All entries are to be repeated exactly as shown below.
○ ○ ○
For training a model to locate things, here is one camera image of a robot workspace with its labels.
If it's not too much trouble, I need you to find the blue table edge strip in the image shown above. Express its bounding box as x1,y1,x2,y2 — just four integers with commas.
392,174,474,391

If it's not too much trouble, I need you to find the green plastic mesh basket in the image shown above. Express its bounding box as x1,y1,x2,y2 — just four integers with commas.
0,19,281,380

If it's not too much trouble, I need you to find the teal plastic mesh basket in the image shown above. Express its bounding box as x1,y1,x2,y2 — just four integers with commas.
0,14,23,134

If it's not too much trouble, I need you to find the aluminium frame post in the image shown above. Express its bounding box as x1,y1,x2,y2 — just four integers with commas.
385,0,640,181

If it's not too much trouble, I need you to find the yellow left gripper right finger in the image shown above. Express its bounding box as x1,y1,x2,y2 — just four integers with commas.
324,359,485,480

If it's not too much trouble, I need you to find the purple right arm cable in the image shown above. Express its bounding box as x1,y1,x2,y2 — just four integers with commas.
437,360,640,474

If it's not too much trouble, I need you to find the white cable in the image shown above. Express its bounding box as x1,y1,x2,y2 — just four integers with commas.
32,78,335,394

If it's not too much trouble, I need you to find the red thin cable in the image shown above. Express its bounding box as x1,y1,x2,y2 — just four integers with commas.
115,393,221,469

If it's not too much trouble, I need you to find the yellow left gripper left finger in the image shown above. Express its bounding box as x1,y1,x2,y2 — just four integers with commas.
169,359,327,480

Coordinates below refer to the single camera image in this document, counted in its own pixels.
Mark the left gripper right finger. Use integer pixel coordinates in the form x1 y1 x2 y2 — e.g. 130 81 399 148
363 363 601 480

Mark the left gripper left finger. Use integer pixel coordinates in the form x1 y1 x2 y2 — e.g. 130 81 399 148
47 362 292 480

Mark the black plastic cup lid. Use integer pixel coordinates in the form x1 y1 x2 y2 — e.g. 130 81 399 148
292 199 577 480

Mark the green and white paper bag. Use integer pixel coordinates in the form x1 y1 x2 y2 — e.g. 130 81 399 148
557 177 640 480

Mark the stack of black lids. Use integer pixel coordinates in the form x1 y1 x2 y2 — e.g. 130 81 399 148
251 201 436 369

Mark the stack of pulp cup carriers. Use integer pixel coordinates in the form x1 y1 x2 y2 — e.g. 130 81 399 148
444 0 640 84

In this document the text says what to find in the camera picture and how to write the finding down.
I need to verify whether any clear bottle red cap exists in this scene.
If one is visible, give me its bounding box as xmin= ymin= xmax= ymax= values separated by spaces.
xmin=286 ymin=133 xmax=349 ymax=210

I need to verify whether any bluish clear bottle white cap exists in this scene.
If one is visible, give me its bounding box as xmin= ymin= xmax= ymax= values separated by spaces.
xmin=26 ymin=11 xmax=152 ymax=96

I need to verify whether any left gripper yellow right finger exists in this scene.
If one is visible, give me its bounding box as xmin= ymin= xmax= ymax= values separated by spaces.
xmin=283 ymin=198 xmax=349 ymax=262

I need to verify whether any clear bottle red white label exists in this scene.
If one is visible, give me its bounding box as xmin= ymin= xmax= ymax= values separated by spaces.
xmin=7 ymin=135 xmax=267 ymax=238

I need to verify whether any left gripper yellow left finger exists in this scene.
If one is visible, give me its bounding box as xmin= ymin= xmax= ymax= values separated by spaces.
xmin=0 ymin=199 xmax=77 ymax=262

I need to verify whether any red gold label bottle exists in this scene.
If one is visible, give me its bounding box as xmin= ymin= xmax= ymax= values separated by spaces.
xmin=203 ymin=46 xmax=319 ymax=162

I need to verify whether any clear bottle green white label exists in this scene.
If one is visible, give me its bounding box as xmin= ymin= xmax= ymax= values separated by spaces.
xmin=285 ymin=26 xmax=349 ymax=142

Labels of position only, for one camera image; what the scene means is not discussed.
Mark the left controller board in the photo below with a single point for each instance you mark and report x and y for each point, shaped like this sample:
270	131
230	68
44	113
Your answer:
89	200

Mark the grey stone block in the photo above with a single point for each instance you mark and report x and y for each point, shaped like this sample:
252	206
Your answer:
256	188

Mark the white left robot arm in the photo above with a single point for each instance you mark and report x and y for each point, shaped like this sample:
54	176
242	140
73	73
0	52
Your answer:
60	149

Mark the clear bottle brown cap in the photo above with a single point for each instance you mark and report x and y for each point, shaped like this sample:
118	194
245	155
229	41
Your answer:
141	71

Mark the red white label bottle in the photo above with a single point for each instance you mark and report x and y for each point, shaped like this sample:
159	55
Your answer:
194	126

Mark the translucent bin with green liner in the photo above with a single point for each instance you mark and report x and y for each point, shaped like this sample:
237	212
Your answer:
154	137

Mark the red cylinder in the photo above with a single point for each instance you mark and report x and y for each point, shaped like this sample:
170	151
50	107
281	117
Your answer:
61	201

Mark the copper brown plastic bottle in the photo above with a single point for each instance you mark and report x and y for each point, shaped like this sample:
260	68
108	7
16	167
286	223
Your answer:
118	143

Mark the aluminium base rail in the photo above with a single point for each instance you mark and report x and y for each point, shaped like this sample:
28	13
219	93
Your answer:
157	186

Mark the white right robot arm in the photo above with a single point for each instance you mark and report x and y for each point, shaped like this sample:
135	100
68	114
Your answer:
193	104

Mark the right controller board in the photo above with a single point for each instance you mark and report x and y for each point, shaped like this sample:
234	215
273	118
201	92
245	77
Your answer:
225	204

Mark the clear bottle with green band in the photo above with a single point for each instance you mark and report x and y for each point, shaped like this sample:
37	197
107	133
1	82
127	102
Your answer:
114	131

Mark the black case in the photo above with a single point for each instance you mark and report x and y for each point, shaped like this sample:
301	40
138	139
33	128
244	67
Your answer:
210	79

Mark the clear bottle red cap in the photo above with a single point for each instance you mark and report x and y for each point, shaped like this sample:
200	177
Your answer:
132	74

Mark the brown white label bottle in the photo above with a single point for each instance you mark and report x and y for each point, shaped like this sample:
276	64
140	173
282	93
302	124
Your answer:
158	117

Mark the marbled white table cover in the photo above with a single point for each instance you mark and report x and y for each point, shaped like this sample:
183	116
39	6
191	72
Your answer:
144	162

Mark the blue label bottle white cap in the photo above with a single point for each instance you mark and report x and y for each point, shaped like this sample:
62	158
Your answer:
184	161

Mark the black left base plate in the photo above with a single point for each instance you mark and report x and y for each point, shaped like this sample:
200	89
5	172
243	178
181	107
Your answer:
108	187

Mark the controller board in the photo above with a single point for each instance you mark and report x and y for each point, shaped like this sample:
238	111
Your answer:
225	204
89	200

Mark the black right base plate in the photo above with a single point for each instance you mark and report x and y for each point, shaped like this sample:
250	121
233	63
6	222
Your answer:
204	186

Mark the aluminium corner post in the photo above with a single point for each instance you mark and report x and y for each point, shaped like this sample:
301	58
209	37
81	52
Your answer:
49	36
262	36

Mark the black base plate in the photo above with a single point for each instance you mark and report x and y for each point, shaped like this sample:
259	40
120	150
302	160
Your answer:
○ ○ ○
* [ANSWER SECTION]:
For training a model to locate things, here is one camera image of a robot workspace with its labels.
If it's not too much trouble, I need you to find the blue table edge strip in the image shown above. Express its bounding box as x1,y1,x2,y2 — just four integers with commas.
392,174,474,391

If it's not too much trouble, I need you to find the green plastic mesh basket in the image shown above. Express its bounding box as x1,y1,x2,y2 — just four integers with commas.
0,19,281,380

If it's not too much trouble, I need you to find the teal plastic mesh basket in the image shown above. Express its bounding box as x1,y1,x2,y2 — just four integers with commas.
0,14,23,134

If it's not too much trouble, I need you to find the aluminium frame post in the image shown above. Express its bounding box as x1,y1,x2,y2 — just four integers with commas.
385,0,640,181

If it's not too much trouble, I need you to find the yellow left gripper right finger in the image shown above. Express its bounding box as x1,y1,x2,y2 — just four integers with commas.
324,359,485,480

If it's not too much trouble, I need you to find the purple right arm cable in the image shown above. Express its bounding box as x1,y1,x2,y2 — just four integers with commas.
437,360,640,474

If it's not too much trouble, I need you to find the white cable in the image shown above. Express its bounding box as x1,y1,x2,y2 — just four integers with commas.
32,78,335,394

If it's not too much trouble, I need you to find the red thin cable in the image shown above. Express its bounding box as x1,y1,x2,y2 — just four integers with commas.
115,393,221,469

If it's not too much trouble, I need you to find the yellow left gripper left finger in the image shown above. Express its bounding box as x1,y1,x2,y2 — just four integers with commas.
169,359,327,480

Coordinates below refer to the single camera image in this document, counted in its own pixels.
Mark the left gripper right finger. Use integer pixel coordinates in the form x1 y1 x2 y2 — e.g. 130 81 399 148
363 363 601 480

Mark the left gripper left finger. Use integer pixel coordinates in the form x1 y1 x2 y2 — e.g. 130 81 399 148
47 362 292 480

Mark the black plastic cup lid. Use integer pixel coordinates in the form x1 y1 x2 y2 — e.g. 130 81 399 148
292 199 577 480

Mark the green and white paper bag. Use integer pixel coordinates in the form x1 y1 x2 y2 — e.g. 130 81 399 148
557 177 640 480

Mark the stack of black lids. Use integer pixel coordinates in the form x1 y1 x2 y2 — e.g. 130 81 399 148
251 201 436 369

Mark the stack of pulp cup carriers. Use integer pixel coordinates in the form x1 y1 x2 y2 — e.g. 130 81 399 148
444 0 640 84

In this document the text says what to find in the camera picture and how to write the finding down.
I need to verify whether any clear bottle red cap exists in this scene.
If one is visible, give me its bounding box as xmin= ymin= xmax= ymax= values separated by spaces.
xmin=286 ymin=133 xmax=349 ymax=210

I need to verify whether any bluish clear bottle white cap exists in this scene.
If one is visible, give me its bounding box as xmin= ymin= xmax= ymax= values separated by spaces.
xmin=26 ymin=11 xmax=152 ymax=96

I need to verify whether any left gripper yellow right finger exists in this scene.
If one is visible, give me its bounding box as xmin= ymin= xmax= ymax= values separated by spaces.
xmin=283 ymin=198 xmax=349 ymax=262

I need to verify whether any clear bottle red white label exists in this scene.
If one is visible, give me its bounding box as xmin= ymin= xmax= ymax= values separated by spaces.
xmin=7 ymin=135 xmax=267 ymax=238

I need to verify whether any left gripper yellow left finger exists in this scene.
If one is visible, give me its bounding box as xmin= ymin= xmax= ymax= values separated by spaces.
xmin=0 ymin=199 xmax=77 ymax=262

I need to verify whether any red gold label bottle exists in this scene.
If one is visible, give me its bounding box as xmin= ymin= xmax= ymax= values separated by spaces.
xmin=203 ymin=46 xmax=319 ymax=162

I need to verify whether any clear bottle green white label exists in this scene.
If one is visible, give me its bounding box as xmin= ymin= xmax= ymax= values separated by spaces.
xmin=285 ymin=26 xmax=349 ymax=142

Labels of position only, for one camera image; what the scene means is not discussed.
Mark the left controller board in the photo below with a single point for each instance you mark and report x and y for each point, shaped like this sample:
270	131
230	68
44	113
Your answer:
89	200

Mark the grey stone block in the photo above with a single point for each instance you mark and report x and y for each point, shaped like this sample:
252	206
Your answer:
256	188

Mark the white left robot arm in the photo above with a single point for each instance you mark and report x and y for each point, shaped like this sample:
54	176
242	140
73	73
0	52
Your answer:
60	149

Mark the clear bottle brown cap in the photo above with a single point for each instance you mark and report x and y for each point, shaped like this sample:
118	194
245	155
229	41
Your answer:
141	71

Mark the red white label bottle in the photo above with a single point for each instance you mark and report x and y for each point, shaped like this sample:
159	55
Your answer:
194	126

Mark the translucent bin with green liner in the photo above with a single point for each instance you mark and report x and y for each point, shaped like this sample:
237	212
Your answer:
154	137

Mark the red cylinder in the photo above with a single point for each instance you mark and report x and y for each point, shaped like this sample:
170	151
50	107
281	117
Your answer:
61	201

Mark the copper brown plastic bottle in the photo above with a single point for each instance you mark and report x and y for each point, shaped like this sample:
260	68
108	7
16	167
286	223
Your answer:
118	143

Mark the aluminium base rail in the photo above with a single point for each instance you mark and report x and y for each point, shaped like this sample:
28	13
219	93
Your answer:
157	186

Mark the white right robot arm in the photo above with a single point for each instance you mark and report x and y for each point, shaped like this sample:
135	100
68	114
Your answer:
193	104

Mark the right controller board in the photo above with a single point for each instance you mark and report x and y for each point, shaped like this sample:
234	215
273	118
201	92
245	77
Your answer:
225	204

Mark the clear bottle with green band in the photo above with a single point for each instance you mark and report x and y for each point, shaped like this sample:
37	197
107	133
1	82
127	102
Your answer:
114	131

Mark the black case in the photo above with a single point for each instance you mark and report x and y for each point, shaped like this sample:
301	40
138	139
33	128
244	67
Your answer:
210	79

Mark the clear bottle red cap in the photo above with a single point for each instance you mark and report x and y for each point, shaped like this sample:
200	177
Your answer:
132	74

Mark the brown white label bottle in the photo above with a single point for each instance you mark and report x and y for each point, shaped like this sample:
276	64
140	173
282	93
302	124
Your answer:
158	117

Mark the marbled white table cover in the photo above with a single point for each instance you mark and report x and y for each point, shaped like this sample:
183	116
39	6
191	72
Your answer:
144	162

Mark the blue label bottle white cap in the photo above with a single point for each instance you mark and report x and y for each point, shaped like this sample:
62	158
Your answer:
184	161

Mark the black left base plate in the photo above with a single point for each instance you mark and report x and y for each point, shaped like this sample:
200	89
5	172
243	178
181	107
Your answer:
108	187

Mark the controller board in the photo above with a single point for each instance you mark and report x and y for each point, shaped like this sample:
238	111
Your answer:
225	204
89	200

Mark the black right base plate in the photo above with a single point for each instance you mark and report x and y for each point, shaped like this sample:
250	121
233	63
6	222
Your answer:
204	186

Mark the aluminium corner post in the photo above with a single point for each instance you mark and report x and y for each point, shaped like this sample:
301	58
209	37
81	52
Your answer:
49	36
262	36

Mark the black base plate in the photo above with a single point for each instance you mark and report x and y for each point, shaped like this sample:
259	40
120	150
302	160
Your answer:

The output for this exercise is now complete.